Africa CDC Declares Ebola Outbreak a Public Health Emergency of Continental Security

Africa CDC and the WHO are working jointly to strengthen coordination by activating an Incident Management Support Team (IMST), building on the successful model used during the mpox and cholera responses

Ebola on a cell. Credit: NIH/NIAID

The Africa Centres for Disease Control and Prevention (Africa CDC), acting on the recommendations of its Emergency Consultative Group (ECG), has officially declared the ongoing Bundibugyo ebolavirus disease outbreak affecting the Democratic Republic of the Congo (DRC) and Uganda a Public Health Emergency of Continental Security (PHECS).

This declaration, under Article 3, Paragraph F of the Africa CDC Statute, empowers the organisation to lead and coordinate responses to significant public health emergencies across the continent. The statute mandates Africa CDC to “coordinate and support Member States in health emergency responses, particularly those declared a PHECS or Public Health Emergency of International Concern (PHEIC), as well as health promotion and disease prevention through health systems strengthening.”

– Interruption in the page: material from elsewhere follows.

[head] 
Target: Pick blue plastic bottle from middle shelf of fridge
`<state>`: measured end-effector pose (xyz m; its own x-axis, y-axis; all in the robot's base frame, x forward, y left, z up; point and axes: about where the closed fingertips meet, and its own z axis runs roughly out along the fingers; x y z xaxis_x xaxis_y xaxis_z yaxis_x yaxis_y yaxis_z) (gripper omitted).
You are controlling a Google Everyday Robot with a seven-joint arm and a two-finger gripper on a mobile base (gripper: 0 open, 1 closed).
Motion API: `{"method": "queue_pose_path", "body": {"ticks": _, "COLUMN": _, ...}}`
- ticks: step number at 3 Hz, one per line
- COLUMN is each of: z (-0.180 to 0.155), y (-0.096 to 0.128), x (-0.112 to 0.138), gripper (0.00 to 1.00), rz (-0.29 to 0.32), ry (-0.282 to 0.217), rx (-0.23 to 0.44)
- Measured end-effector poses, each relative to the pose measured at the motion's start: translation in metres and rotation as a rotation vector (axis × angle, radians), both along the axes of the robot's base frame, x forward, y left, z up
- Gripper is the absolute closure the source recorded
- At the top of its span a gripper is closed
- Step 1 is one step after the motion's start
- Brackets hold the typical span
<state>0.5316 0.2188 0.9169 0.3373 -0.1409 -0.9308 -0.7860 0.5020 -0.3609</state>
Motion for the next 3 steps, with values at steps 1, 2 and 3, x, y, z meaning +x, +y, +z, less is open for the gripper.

The declaration follows extensive consultations at political, strategic and technical levels, including consultations with H.E. Mahmoud Ali Youssouf, the African Union Commission chairperson; H.E. Cyril Ramaphosa, President of South Africa and the African Union Champion for Pandemic Preparedness, Prevention and Response (PPPR); and consultations with Member States affected or at risk. This declaration was built on recommendations from the ECG, chaired by Professor Salim Abdool Karim, which reviewed the evolving epidemiological situation, regional risks, response capacities, and the implications of the confirmed Bundibugyo ebolavirus strain.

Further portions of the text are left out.